Все нашли, что это очень порядочно для немцев.

— Ну, в такой большой стране деньги, наверное, на улицах валяются! — высказал предположение один из стариков.

— Пожалуй, поеду я туда, — мечтательно сказала Карен, — может, если повезет, там и замуж выйду. Ведь с тоски умрешь, всю жизнь в служанках жить!

— Нет уж, по-моему — лучше выбей это из головы, — с видом осведомленного человека сказал Сэрен Йепсен. — Там, в Германии, женщинам приходится не в пример больше работать, чем у нас, они и землю унаваживают, и доят, и косят, и еще много чего такого делают, что у нас считается мужской работой. А женятся там только на тех, у кого лиф на груди не сходится, — ведь немец за свои деньги хочет получить побольше, так что тебе придется ваты подложить!

Все засмеялись. А Карен выставила грудь вперед, — она все ж таки нисколько не боится и непременно поедет попытать счастья на чужбине.

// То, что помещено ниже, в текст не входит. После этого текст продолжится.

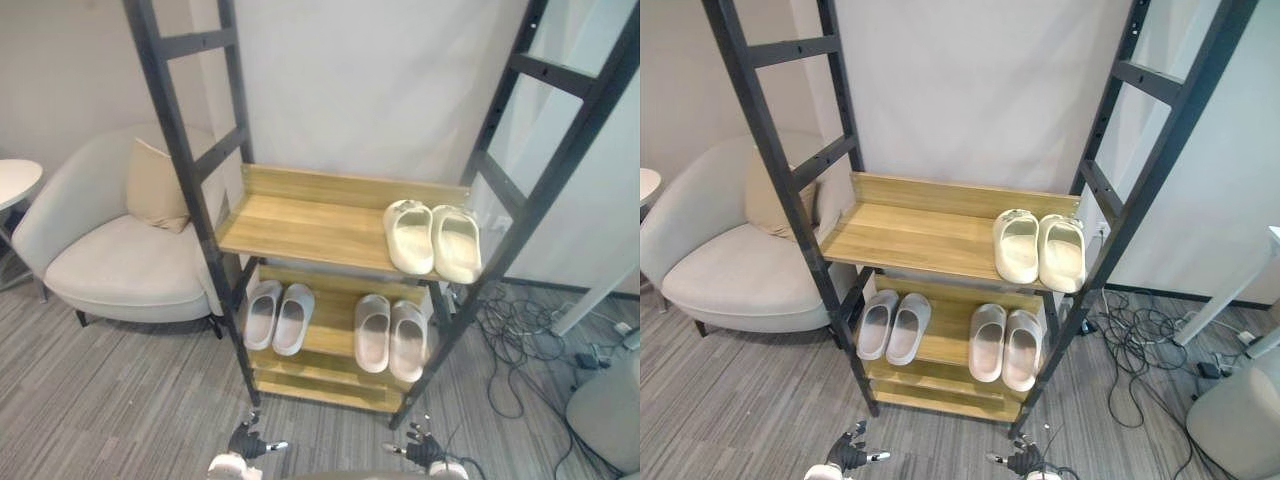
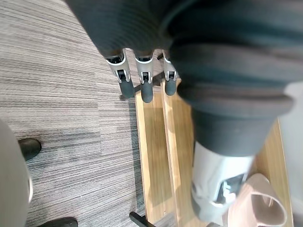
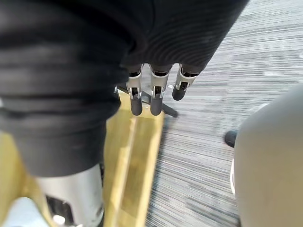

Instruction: Organize the slippers on the shoe rack

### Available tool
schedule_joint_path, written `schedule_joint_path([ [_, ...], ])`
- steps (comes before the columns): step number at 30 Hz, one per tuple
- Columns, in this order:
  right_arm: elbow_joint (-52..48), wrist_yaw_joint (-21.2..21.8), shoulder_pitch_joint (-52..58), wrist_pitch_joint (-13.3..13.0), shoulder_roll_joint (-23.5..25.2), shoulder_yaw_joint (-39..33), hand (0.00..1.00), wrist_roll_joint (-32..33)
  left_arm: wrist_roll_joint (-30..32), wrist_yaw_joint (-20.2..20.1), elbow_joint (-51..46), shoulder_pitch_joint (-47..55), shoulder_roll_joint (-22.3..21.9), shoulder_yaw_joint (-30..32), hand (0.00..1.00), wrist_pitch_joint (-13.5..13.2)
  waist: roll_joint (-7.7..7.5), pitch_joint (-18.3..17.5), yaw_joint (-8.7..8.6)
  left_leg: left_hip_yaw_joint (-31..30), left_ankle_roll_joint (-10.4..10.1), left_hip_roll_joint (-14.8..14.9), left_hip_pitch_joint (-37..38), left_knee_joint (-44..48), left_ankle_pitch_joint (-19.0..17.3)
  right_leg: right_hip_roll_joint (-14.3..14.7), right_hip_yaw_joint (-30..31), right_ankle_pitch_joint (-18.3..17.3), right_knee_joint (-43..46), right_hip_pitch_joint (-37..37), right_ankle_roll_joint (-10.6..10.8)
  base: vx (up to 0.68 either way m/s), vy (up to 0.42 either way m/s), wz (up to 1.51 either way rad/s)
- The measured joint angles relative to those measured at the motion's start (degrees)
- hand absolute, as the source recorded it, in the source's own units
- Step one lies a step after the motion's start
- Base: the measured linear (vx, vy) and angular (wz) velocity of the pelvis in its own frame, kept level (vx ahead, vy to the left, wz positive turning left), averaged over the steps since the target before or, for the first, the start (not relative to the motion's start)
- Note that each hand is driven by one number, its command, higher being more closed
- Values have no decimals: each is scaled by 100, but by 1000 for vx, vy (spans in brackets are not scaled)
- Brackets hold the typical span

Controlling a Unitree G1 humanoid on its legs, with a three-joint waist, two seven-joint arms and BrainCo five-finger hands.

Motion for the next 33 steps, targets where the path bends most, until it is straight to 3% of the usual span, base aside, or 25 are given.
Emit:
schedule_joint_path([
  [3,8,27,-62,-8,-82,-1,0,-28,60,0,20,-128,119,-99,0,7,-93,70,-126,-410,5,-66,-649,718,-238,121,1336,-417,536,-373,58,-28,-52,69],
  [5,19,26,-46,13,-175,5,0,-168,115,18,-7,-195,149,-106,0,7,-92,132,-144,-879,-84,-77,-1038,1114,-322,200,1562,-655,552,-354,177,13,-130,113],
  [9,5,27,-58,43,-235,84,0,-194,121,127,-20,-225,138,-96,0,12,24,170,-61,-1368,-261,74,-1212,1014,-137,363,1224,-716,431,-321,73,6,-180,69],
  [12,-21,-27,-225,41,-296,86,0,-182,111,237,-12,-376,125,-103,0,25,188,389,-84,-1894,-542,339,-1585,751,201,643,602,-475,-30,-337,-249,-34,-236,79],
  [14,-25,-68,-327,52,-321,82,0,-185,113,237,-14,-412,98,-100,0,34,272,510,-27,-1961,-602,452,-1643,533,346,739,437,-395,-100,-372,-367,-47,-154,50],
  [15,-28,-90,-344,57,-310,71,0,-185,112,238,-13,-412,82,-96,0,36,205,502,-27,-1890,-583,509,-1612,365,382,700,325,-349,-184,-404,-430,-34,-110,45],
  [16,-32,-111,-378,61,-265,49,0,-183,114,227,-7,-489,72,-110,0,48,178,550,-56,-1425,-428,613,-1792,673,249,605,124,-313,-205,-496,-497,-41,-110,64],
  [17,-69,-117,-413,66,-244,36,0,-181,115,229,-9,-576,16,-108,0,73,177,611,-83,-901,-359,676,-2099,1501,48,502,-45,-292,-190,-546,-529,-27,-118,77],
  [20,-272,-146,-351,62,-266,35,0,-171,122,227,-8,-623,-176,-116,0,122,350,604,-160,49,-216,940,-2014,2483,-251,431,-571,-284,-258,-389,-537,7,-15,89],
  [22,-356,-161,-375,67,-275,23,0,-172,126,231,-32,-695,-193,-181,0,122,454,581,-227,590,-182,1063,-1969,2255,-325,480,-882,-334,-197,-330,-483,-6,65,121],
  [24,-383,-159,-388,67,-121,-16,0,-172,151,233,3,-721,-80,-335,0,134,359,545,-269,646,-196,837,-1638,1402,-257,396,-946,-290,-454,-197,-338,-21,103,100],
  [27,-392,-159,-380,65,128,-7,0,-173,233,230,107,-487,-20,-331,0,160,269,468,-234,519,-141,467,-1265,486,274,241,-944,-184,-631,-83,-269,-48,70,33],
  [29,-381,-173,-386,71,156,-8,0,-174,231,233,142,-470,2,-318,0,164,290,458,-230,453,-64,326,-1188,141,476,142,-977,-284,-615,-145,-130,-85,58,22],
  [31,-381,-186,-443,83,164,1,0,-175,226,229,137,-479,-6,-288,0,163,233,490,-214,475,14,231,-1256,255,393,4,-951,-501,-295,-291,42,-67,75,13],
  [32,-380,-189,-442,87,195,10,0,-179,227,224,135,-490,-15,-277,0,160,202,508,-213,473,52,218,-1308,470,227,-64,-920,-672,-92,-298,247,-15,45,20],
  [33,-377,-189,-405,103,182,9,0,-180,229,223,132,-479,-12,-275,0,157,176,508,-219,416,95,226,-1438,787,10,-118,-908,-848,105,-285,611,9,60,28],
])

Сэрен Йепсен сам был бы непрочь махнуть куда-нибудь, несмотря на преклонные годы. С тех пор, как прошел слух, что в пятидесятую годовщину падения Дюббельских укреплений в столице хотят устроить грандиозный смотр войскам с участием всех ветеранов шестьдесят четвертого года, он потерял покой.

— Вас там хотят использовать как живую пропаганду войны, — сказал ему кузнец Даль. — Великие державы, видишь ли, затевают большую драку, и вот наши господа боятся: вдруг у нас в этой общей каше морда в крови не будет.

Но Сэрену Йепсену было все равно, какой бы вздор ни молол кузнец, как, впрочем, и Нильс Фискер тоже, которого уволили за его сумасбродные идеи. Они оба социалисты и стоят за немцев. Не так уж, кажется, не прав был пастор Вро, когда назвал их бродягами, не помнящими родства.

— Я хочу поехать в столицу, пожелать доброго здоровья королю, — сказал он. — А потом пусть определят туда, где я им лучше пригожусь. Я не социалист.